The narrative follows Glenwood Darrow, whose family life and a prized Persian rug reputed to grant wishes shape expectations and domestic routines. Her mother’s yearning for gentility, her father’s pragmatism, and neighborhood rivalries create a setting of matchmaking, misunderstandings, and small-town gossip. Glen negotiates coming-of-age choices, household transformation, and awkward courtships as acquaintances reveal ambitions and shortcomings. A hoped-for enchantment surrounding the rug prompts practical reckonings: loyalties are tested, a golden legend proves tarnished, and several characters confront responsibilities. Personal promises and clearer self-knowledge ultimately reshape relationships and future hopes.

CHAPTER XVII
Young Peter sees something he never saw before, and Glen finds that her theory about herself was wrong.

NEVER before in all his life had he seen death. When his father died he was away at school, and by the time he reached home the primal mystery was merged in funeral solemnities. He had left a brisk, genial gentleman who had very little time for anything, and he came back to find a white and silent personage lying in chill state who appeared to have time and to spare, but the actual transition escaped him.

Nothing had escaped him here. One moment the wise, kindly little monkey-like countenance was a sentient thing, and the next moment it was a death-mask; one instant it asked questions and made wishes, and in another instant—were its questions answered and its wishes granted?

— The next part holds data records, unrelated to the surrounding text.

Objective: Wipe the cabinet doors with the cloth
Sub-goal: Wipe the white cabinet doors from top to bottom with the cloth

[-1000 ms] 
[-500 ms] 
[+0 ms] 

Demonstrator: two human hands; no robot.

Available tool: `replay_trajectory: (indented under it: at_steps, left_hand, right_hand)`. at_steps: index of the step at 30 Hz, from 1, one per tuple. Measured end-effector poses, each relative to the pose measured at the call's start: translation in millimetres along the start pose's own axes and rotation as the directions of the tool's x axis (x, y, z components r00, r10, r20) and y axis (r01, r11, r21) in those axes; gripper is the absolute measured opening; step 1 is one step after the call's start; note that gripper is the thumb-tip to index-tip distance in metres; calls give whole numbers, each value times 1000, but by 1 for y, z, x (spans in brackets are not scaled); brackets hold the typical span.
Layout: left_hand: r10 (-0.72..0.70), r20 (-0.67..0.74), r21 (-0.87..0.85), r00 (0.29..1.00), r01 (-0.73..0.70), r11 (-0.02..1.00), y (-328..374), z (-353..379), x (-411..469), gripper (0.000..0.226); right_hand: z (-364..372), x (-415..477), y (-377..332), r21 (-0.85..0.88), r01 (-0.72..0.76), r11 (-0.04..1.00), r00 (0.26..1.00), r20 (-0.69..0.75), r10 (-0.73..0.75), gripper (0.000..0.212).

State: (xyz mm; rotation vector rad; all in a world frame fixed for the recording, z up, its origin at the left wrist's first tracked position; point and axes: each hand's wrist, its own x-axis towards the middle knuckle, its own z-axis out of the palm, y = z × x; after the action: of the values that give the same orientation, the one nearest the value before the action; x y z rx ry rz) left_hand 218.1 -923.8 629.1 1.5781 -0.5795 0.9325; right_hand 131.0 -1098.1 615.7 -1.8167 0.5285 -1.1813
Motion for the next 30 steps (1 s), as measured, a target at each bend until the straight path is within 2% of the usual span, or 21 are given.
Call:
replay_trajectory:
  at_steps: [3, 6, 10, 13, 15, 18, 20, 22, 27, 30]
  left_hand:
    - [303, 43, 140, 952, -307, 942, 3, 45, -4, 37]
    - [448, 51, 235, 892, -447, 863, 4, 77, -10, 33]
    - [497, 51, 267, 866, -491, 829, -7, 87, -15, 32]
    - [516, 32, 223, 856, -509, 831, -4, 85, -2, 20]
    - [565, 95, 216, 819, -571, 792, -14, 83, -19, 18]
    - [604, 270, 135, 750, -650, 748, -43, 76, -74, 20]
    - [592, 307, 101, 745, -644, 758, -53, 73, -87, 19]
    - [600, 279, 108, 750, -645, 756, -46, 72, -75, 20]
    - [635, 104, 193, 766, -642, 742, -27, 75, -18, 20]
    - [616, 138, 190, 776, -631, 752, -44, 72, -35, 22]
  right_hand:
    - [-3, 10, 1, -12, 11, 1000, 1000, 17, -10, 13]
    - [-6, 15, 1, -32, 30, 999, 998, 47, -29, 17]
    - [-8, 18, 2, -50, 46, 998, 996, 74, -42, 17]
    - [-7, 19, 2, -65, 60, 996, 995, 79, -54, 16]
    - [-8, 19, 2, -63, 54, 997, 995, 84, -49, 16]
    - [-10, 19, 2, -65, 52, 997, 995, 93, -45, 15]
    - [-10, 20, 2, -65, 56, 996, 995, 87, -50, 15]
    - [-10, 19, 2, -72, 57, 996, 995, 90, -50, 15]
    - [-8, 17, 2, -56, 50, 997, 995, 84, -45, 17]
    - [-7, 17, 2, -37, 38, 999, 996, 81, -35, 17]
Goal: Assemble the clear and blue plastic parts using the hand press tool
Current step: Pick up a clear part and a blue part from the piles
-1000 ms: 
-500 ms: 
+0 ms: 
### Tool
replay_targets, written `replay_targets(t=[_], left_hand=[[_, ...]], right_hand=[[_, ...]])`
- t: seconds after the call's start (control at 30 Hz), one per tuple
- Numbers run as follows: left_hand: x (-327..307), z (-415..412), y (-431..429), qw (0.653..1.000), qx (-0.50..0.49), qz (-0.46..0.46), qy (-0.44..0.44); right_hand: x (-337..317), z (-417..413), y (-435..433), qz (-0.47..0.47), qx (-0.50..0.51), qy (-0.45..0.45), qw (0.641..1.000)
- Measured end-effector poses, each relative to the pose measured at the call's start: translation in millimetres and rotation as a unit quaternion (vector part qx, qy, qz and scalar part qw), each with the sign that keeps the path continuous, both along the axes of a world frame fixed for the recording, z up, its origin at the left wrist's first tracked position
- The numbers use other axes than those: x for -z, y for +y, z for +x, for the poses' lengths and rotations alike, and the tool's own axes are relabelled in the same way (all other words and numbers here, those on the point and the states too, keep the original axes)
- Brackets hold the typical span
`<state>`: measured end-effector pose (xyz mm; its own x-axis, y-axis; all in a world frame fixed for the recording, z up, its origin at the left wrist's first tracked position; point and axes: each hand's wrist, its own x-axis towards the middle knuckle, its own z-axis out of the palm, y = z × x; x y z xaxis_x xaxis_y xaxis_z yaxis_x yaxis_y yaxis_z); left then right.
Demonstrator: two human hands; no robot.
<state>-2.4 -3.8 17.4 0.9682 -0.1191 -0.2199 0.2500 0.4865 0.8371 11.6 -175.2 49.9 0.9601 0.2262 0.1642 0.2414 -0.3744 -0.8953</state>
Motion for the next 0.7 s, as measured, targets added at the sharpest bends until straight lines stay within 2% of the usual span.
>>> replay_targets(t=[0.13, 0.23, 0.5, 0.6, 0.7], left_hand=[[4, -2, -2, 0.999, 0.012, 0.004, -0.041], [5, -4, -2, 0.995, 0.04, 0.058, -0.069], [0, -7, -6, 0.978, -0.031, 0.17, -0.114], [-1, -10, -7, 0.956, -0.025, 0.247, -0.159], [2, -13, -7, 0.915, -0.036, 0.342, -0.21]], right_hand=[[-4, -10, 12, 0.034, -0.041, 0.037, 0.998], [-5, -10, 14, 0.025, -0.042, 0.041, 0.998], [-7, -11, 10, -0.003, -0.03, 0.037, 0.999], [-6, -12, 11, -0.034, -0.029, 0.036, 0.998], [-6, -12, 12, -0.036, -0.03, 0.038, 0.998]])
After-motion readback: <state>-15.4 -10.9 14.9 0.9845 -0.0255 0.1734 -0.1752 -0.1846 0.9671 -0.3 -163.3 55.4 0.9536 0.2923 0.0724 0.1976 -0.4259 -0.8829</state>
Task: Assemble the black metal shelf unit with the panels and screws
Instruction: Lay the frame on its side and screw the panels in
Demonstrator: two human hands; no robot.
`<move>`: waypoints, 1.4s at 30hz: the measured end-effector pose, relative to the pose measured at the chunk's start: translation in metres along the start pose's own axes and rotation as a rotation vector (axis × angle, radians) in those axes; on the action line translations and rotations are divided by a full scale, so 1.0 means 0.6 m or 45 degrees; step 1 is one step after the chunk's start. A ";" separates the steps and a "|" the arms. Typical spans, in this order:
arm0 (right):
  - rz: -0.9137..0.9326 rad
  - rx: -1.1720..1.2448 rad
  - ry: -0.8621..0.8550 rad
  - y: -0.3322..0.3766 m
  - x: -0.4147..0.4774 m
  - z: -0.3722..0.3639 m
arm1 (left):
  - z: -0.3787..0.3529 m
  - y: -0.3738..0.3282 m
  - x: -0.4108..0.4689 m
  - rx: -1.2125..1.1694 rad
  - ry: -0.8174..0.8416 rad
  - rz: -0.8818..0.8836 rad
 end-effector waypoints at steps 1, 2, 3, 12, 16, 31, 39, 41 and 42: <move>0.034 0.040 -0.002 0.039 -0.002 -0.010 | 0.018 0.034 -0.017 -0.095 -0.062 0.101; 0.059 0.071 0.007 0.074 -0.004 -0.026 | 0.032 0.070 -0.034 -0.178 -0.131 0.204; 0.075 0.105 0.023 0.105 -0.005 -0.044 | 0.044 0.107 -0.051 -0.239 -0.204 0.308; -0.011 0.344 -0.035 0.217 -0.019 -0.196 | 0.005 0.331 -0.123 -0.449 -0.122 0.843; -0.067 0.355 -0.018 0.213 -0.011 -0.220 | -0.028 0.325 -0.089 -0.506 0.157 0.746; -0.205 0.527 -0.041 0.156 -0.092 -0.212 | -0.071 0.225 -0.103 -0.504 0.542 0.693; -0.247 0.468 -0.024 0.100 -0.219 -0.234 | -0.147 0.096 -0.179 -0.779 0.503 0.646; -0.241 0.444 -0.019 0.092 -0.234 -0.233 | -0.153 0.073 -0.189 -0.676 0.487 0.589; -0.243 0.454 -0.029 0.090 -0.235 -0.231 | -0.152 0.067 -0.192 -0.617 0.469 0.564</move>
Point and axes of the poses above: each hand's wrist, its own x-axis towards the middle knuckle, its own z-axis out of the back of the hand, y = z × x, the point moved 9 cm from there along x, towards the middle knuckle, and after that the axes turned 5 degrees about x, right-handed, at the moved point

Although he had never seen death, he had looked many times into the bright face of danger in his happy and heedless wanderings. Danger added a fillip; death, he felt, had a gallant bearing, a clean and shining face. This was death with a difference, mean and sordid, sly and cheating; what old Norsemen called “a straw death.” This child had found death before ever she had found life; it was unfair. It made him uncomfortable, indignant, furious. After the frantic quarter of an hour of alarums and excursions, of telephoning and talking, the quiet which ensued was horrible to him. Miss Ada was waiting below to break the news to Glen, and he kept vigil beside Gloriana-Virginia in the prim little guest chamber upstairs, and there rose up in him a hot young rage of grief.

He had liked the quaint, ugly, little thing ... he had planned such jolly plans for her! He turned back the sheet and looked at her. The wise little simian face was as tired and as kind as ever, no more so, and no less. Here was no bidding for tears; to the unlovely pathos of her life had been added the unlovely pathos of her death, that was all. But to Mr. Peter Parker of Pasadena, sitting there in the deepest discomfort of his cheerful young life, things his mother had told him, articles she had read aloud to him by main force, paragraphs here and there, obtruded themselves into his consciousness. He wanted intensely to go away, but Miss Ada had taken it gravely for granted that he would remain until the child’s aunt arrived. He dropped the sheet over her again, but it seemed as if he could see through it, as clearly as through a window pane, and the small yellow face and the ugly, misshaped claws and the wizened body became the piercing mouthpiece of her kind—the rest of them in the mill—his mill—and other mills, and cotton fields, and beet fields, and factories and prune orchards, and oyster sheds.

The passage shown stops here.